Would you please write out the records below exactly as they appear?

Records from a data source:
=======
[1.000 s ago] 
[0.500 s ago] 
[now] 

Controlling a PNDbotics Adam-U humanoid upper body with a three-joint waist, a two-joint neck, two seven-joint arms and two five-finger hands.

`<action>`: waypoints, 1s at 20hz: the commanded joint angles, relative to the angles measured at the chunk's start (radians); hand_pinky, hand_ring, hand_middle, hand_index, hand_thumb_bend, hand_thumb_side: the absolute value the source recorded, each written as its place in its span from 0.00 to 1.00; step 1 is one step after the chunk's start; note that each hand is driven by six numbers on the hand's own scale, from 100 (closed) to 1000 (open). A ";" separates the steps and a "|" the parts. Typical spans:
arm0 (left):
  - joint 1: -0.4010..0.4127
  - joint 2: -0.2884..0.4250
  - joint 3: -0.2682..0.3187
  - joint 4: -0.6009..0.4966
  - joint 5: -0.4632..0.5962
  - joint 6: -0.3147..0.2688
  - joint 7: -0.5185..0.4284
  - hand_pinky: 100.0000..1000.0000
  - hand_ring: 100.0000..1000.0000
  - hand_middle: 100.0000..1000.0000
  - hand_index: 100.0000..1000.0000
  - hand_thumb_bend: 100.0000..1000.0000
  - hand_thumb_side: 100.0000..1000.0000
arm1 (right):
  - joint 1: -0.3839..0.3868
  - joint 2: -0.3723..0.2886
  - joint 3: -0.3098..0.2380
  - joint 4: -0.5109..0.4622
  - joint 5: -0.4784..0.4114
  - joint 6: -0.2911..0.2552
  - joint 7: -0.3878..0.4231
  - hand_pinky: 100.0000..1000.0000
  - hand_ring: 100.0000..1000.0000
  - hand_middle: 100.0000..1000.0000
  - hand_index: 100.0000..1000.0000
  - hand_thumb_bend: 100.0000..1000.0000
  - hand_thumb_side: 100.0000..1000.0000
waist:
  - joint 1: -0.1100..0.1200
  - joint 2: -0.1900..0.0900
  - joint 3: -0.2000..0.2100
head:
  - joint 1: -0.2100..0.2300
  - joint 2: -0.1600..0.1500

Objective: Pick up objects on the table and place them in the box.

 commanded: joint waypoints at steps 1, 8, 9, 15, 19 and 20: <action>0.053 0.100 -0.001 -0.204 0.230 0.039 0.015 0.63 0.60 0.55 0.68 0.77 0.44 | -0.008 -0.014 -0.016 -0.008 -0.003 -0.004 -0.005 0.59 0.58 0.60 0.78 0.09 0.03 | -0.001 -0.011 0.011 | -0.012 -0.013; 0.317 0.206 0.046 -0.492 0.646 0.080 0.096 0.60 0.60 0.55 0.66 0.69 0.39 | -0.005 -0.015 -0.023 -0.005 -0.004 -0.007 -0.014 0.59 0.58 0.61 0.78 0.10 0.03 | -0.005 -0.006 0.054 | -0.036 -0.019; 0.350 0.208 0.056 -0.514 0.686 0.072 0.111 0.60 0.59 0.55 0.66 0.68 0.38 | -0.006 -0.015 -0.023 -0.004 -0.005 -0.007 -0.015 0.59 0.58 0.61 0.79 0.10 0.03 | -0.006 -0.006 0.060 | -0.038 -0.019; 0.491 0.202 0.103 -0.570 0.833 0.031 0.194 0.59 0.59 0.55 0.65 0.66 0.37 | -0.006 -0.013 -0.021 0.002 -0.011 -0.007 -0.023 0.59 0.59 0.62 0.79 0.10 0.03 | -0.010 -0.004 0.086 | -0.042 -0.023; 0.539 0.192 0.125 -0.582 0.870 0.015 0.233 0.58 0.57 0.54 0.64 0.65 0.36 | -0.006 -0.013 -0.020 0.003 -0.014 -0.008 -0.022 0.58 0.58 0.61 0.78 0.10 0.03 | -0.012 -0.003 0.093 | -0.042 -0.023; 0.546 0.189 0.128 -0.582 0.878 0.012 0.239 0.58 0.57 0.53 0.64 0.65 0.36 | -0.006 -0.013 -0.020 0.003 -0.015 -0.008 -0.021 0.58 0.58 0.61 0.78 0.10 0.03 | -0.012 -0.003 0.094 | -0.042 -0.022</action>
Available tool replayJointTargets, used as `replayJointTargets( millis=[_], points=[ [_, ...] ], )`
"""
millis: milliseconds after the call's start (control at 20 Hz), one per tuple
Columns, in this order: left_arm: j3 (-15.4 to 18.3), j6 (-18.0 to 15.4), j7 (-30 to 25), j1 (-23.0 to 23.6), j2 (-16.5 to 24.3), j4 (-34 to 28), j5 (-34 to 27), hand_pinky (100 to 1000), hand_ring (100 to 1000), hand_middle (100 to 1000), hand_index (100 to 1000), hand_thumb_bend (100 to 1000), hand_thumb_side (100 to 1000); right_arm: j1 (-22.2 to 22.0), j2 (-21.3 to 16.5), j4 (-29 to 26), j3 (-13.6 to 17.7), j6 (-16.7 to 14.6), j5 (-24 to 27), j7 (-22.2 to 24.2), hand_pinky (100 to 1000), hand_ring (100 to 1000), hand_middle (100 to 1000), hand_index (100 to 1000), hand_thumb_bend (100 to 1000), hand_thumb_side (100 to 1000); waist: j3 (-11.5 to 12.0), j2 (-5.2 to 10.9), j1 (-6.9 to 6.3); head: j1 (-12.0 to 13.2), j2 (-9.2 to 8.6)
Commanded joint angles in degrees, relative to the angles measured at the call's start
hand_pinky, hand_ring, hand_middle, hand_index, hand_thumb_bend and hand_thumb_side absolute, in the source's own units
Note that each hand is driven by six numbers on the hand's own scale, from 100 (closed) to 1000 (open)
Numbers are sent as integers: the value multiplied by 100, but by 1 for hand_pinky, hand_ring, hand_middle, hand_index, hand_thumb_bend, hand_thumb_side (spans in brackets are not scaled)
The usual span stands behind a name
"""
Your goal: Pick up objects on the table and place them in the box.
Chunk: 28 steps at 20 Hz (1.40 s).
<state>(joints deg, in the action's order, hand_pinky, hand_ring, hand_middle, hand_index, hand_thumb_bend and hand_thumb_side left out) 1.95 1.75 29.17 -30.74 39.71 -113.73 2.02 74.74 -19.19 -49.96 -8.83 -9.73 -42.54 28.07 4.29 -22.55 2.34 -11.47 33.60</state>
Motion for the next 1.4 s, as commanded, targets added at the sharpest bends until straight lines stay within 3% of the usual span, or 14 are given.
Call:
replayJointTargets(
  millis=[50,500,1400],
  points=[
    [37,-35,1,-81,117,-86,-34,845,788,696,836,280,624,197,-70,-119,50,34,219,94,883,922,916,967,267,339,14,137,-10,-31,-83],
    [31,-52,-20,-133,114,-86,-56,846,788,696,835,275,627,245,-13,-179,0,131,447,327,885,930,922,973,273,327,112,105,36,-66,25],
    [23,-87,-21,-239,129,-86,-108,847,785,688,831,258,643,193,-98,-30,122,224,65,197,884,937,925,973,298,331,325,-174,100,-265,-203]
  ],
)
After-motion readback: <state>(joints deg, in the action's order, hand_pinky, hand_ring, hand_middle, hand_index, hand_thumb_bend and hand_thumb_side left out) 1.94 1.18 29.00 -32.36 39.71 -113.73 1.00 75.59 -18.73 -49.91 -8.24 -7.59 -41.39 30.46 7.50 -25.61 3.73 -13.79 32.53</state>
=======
*Task result*:
[1.000 s ago] 
[0.500 s ago] 
[now] 

Controlling a PNDbotics Adam-U humanoid upper body with a three-joint waist, a two-joint neck, two seven-joint arms and two five-finger hands.

`<action>`: waypoints, 1s at 20hz: the commanded joint angles, relative to the angles measured at the chunk's start (radians); hand_pinky, hand_ring, hand_middle, hand_index, hand_thumb_bend, hand_thumb_side: the absolute value the source recorded, each written as its place in its span from 0.00 to 1.00; step 1 is one step after the chunk's start; note that each hand is driven by six numbers on the hand's own scale, from 100 (closed) to 1000 (open). A ";" separates the steps and a "|" the parts. Typical spans:
arm0 (left):
  - joint 1: -0.4010..0.4127
  - joint 2: -0.2884..0.4250
  - joint 3: -0.2682..0.3187
  - joint 4: -0.6009..0.4966
  - joint 5: -0.4632..0.5962
  - joint 6: -0.3147..0.2688
  - joint 7: -0.5185..0.4284
  - hand_pinky: 100.0000..1000.0000
  - hand_ring: 100.0000..1000.0000
  - hand_middle: 100.0000..1000.0000
  - hand_index: 100.0000..1000.0000
  - hand_thumb_bend: 100.0000..1000.0000
  - hand_thumb_side: 100.0000..1000.0000
arm1 (right):
  - joint 1: -0.3839..0.3868
  - joint 2: -0.3723..0.2886
  - joint 3: -0.3098..0.2380
  - joint 4: -0.5109..0.4622
  - joint 5: -0.4784..0.4114
  - joint 6: -0.2911..0.2552
  - joint 7: -0.3878..0.4231
  - hand_pinky: 100.0000..1000.0000
  - hand_ring: 100.0000..1000.0000
  - hand_middle: 100.0000..1000.0000
  - hand_index: 100.0000..1000.0000
  - hand_thumb_bend: 100.0000..1000.0000
  - hand_thumb_side: 100.0000..1000.0000
waist:
  - joint 1: -0.1100..0.1200
  - joint 2: -0.1900..0.0900
  - joint 3: -0.2000..0.2100
head:
  - joint 1: -0.2100..0.2300
  - joint 2: -0.1600..0.1500

Objective: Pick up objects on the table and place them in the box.

 commanded: joint waypoints at steps 1, 8, 9, 15, 19 and 20: <action>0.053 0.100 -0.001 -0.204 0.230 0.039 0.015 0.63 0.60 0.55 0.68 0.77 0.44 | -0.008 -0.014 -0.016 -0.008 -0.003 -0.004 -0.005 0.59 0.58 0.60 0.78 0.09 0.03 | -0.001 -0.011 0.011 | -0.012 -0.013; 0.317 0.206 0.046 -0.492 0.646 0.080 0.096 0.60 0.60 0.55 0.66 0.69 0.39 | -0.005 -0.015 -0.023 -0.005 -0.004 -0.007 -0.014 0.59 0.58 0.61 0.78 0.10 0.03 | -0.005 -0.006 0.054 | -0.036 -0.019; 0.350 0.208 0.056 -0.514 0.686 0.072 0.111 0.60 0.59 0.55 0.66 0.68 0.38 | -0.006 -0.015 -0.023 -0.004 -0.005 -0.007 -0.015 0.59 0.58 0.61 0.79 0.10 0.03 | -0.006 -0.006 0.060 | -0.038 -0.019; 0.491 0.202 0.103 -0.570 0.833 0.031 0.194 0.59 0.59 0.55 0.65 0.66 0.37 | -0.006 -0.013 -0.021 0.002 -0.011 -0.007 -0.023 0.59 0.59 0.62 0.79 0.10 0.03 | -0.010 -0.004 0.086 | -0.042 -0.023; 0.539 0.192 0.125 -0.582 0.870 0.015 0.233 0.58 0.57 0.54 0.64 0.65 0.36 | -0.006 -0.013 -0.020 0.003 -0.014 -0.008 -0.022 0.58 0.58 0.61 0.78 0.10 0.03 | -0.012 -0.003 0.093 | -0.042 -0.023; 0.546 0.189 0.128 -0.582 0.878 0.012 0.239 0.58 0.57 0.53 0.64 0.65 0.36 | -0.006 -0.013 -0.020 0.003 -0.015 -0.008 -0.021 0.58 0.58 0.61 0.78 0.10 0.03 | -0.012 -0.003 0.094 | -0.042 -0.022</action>
Available tool replayJointTargets, used as `replayJointTargets( millis=[_], points=[ [_, ...] ], )`
"""
millis: milliseconds after the call's start (control at 20 Hz), one per tuple
Columns, in this order: left_arm: j3 (-15.4 to 18.3), j6 (-18.0 to 15.4), j7 (-30 to 25), j1 (-23.0 to 23.6), j2 (-16.5 to 24.3), j4 (-34 to 28), j5 (-34 to 27), hand_pinky (100 to 1000), hand_ring (100 to 1000), hand_middle (100 to 1000), hand_index (100 to 1000), hand_thumb_bend (100 to 1000), hand_thumb_side (100 to 1000); right_arm: j1 (-22.2 to 22.0), j2 (-21.3 to 16.5), j4 (-29 to 26), j3 (-13.6 to 17.7), j6 (-16.7 to 14.6), j5 (-24 to 27), j7 (-22.2 to 24.2), hand_pinky (100 to 1000), hand_ring (100 to 1000), hand_middle (100 to 1000), hand_index (100 to 1000), hand_thumb_bend (100 to 1000), hand_thumb_side (100 to 1000); waist: j3 (-11.5 to 12.0), j2 (-5.2 to 10.9), j1 (-6.9 to 6.3); head: j1 (-12.0 to 13.2), j2 (-9.2 to 8.6)
Commanded joint angles in degrees, relative to the angles measured at the call's start
hand_pinky, hand_ring, hand_middle, hand_index, hand_thumb_bend and hand_thumb_side absolute, in the source's own units
Note that each hand is driven by six numbers on the hand's own scale, from 100 (closed) to 1000 (open)
Numbers are sent as integers: the value multiplied by 100, but by 1 for hand_pinky, hand_ring, hand_middle, hand_index, hand_thumb_bend, hand_thumb_side (spans in brackets are not scaled)
The usual span stands behind a name
"""
Your goal: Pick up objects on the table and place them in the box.
Chunk: 28 steps at 20 Hz (1.40 s).
<state>(joints deg, in the action's order, hand_pinky, hand_ring, hand_middle, hand_index, hand_thumb_bend and hand_thumb_side left out) 1.95 1.75 29.17 -30.74 39.71 -113.73 2.02 74.74 -19.19 -49.96 -8.83 -9.73 -42.54 28.07 4.29 -22.55 2.34 -11.47 33.60</state>
Motion for the next 1.4 s, as commanded, targets added at the sharpest bends until straight lines stay within 3% of the usual span, or 14 are given.
Call:
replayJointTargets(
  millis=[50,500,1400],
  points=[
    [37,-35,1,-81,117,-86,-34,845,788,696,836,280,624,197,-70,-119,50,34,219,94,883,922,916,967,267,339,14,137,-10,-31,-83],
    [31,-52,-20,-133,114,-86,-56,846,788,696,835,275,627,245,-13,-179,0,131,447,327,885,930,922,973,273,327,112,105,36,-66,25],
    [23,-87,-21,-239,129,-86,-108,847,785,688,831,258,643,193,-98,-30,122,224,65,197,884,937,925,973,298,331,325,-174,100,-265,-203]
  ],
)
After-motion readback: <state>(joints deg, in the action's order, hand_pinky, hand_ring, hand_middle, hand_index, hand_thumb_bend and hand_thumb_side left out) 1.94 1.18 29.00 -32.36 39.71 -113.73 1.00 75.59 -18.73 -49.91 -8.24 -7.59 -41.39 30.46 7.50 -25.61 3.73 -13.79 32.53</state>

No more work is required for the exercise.